Aliens v humans – that one’s the predator? Film still from District 9
With the slew of remakes, sequels and reboots that have populated Hollywood’sitting science fiction output in recent years, it’sitting been easy to get a little disenchanted with the genre.
Duncan Jones’s fast-approaching Moon ought to deliver a shot of originality when it lands in a couple of weeks’ time, and James Cameron’s Avatar could manifest revolutionary in the autumn, granting that Jim can throw in more humanity into all that motion capture.
In the meantime, I ponder we should keep a positive perspective on District 9, the forthcoming “aliens among us” flick from producer Peter Jackson and director Neill Blomkamp, what one. arrives in the UK on 4 September.
The film, which is based on the brief fictional documentary Alive in Joburg, which Blomkamp made in 2005 (see below). It posits that unusual terrestrials landed in South Africa in 1990 and became stranded without interruption Earth. Government efforts to endure track of their movements failed and the decision was made to restrict them to the district of the title, that with celerity descended into a slum. The area is administrated by the military industrial corporation Multi-National United (MNU), which is simultaneously exploiting the aliens – known as “non-humans” – on account of labour, and stripping apart their ships in order to discover new technologies. With the visitors lacking basic human rights, and humanity’session fear of the grub-like organisms, a repaired kind of apartheid develops.

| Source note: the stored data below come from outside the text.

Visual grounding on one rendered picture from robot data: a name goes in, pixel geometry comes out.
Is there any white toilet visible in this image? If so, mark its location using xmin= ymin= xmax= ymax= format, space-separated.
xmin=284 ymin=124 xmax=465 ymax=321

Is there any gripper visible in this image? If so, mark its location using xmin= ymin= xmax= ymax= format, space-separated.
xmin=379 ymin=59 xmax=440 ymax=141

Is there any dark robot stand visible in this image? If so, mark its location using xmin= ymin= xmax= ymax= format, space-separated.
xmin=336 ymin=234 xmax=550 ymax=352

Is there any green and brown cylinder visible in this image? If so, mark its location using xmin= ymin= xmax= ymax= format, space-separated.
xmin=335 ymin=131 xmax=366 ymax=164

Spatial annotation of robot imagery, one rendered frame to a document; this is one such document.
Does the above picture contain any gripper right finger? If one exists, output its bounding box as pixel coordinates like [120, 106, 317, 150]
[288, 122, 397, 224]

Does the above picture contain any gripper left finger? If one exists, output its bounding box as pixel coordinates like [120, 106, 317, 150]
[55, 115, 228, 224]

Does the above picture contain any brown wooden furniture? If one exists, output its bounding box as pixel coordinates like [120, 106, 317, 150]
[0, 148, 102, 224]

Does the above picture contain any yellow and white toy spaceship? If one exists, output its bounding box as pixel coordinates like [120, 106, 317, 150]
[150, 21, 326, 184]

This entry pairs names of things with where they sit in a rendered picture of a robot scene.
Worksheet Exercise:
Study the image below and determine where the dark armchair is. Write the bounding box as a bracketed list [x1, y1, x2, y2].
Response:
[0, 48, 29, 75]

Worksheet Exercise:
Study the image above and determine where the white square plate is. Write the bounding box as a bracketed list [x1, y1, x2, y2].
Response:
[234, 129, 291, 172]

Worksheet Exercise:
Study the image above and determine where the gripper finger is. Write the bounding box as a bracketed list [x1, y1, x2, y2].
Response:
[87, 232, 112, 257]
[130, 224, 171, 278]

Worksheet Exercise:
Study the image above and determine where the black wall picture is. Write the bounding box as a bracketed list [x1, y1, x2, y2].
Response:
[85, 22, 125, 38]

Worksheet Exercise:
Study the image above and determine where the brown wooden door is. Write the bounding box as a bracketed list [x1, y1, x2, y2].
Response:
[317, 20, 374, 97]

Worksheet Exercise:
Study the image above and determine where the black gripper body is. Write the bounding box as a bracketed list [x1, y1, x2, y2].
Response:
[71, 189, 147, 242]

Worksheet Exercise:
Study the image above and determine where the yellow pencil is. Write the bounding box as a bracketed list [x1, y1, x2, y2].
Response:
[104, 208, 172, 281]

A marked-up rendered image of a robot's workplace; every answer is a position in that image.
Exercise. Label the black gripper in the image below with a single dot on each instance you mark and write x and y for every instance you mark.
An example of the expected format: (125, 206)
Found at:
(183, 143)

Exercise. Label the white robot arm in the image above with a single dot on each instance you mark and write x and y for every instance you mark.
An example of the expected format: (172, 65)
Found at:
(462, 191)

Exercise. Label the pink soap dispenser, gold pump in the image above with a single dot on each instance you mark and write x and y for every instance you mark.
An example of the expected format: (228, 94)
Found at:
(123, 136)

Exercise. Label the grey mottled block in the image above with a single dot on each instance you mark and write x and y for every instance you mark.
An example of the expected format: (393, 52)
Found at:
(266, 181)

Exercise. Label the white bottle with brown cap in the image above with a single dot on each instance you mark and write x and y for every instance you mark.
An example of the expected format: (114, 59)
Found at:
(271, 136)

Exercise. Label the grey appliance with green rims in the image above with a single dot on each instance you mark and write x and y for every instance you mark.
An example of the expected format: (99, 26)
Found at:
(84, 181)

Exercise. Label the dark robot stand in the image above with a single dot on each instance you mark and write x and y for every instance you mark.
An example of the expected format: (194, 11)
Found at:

A teaser trailer screened at cinemas earlier this year showing an alien with pixelated-out features being interrogated by humans, and now a new, longer promo has hit the net. What’s a little confusing is that the creatures appear to be fundamental organisms in some scenes, and metallic mechanoids in others, leading some to speculate that Blomkamp has tried to inject a man v instrument of force element into the mix, in an apparent bid to bar into the Transformers/Terminator market.
The film is being marketed virally, beside similar lines to the JJ Abrams monster movie Cloverfield in 2007. You may have seen the “no non-humans” posters on bus stops, and there are also a number of fake sites and blogs out there. I particularly enjoyed mnuspreadslies.com, written by the foreign “Christopher” (the government having removed the rights of the extra-terrestrials so completely that they are forced to use our names), which sets on the outside the indignities the non-humans have to suffer in District 19. There’s also d-9.com, the official website since the film, which is supposedly fuse by MNU and takes each authoritarian approach to the new arrivals.
Cloverfield, for me, was a movie whose marketing campaign held together much more convincingly than the film itself – the main issue being that any right-minded person threatened with impending death would surely drop the stupid camera and run likely the clappers. District 9′s producers obtain to avoid creating scenes in which the action unfolds according to the demands of drama, rather than realism, because suspension of belief is vital when watching this family of movie. Looking back, The Blair Witch Project with appearance of truth achieved this more successfully than many of its subsequent imitators.
District 9 pleasure also live or die according to for what cause well it satirises apartheid: overdo it, and Blomkamp and co risk appearing exploitative, but hit it cold on and this could be a late-era addition to the canon of classic Soylent Green-esque sociological sci-fi, the kind of thing that became a infrequency after George Lucas introduced the world to space opera with 1977′s Star Wars. At least the producers are attempting something vaguely original here in terms of storyline, though the fake documentary (mockumentary doesn’t seem quite the right term here) approach has become a cliche in its own right.
What are your thoughts on District 9? Does the “verite” approach irritate you? Or is this a useful way of introducing intelligent science fiction to the MTV generation? As usual, I’d love to get your views.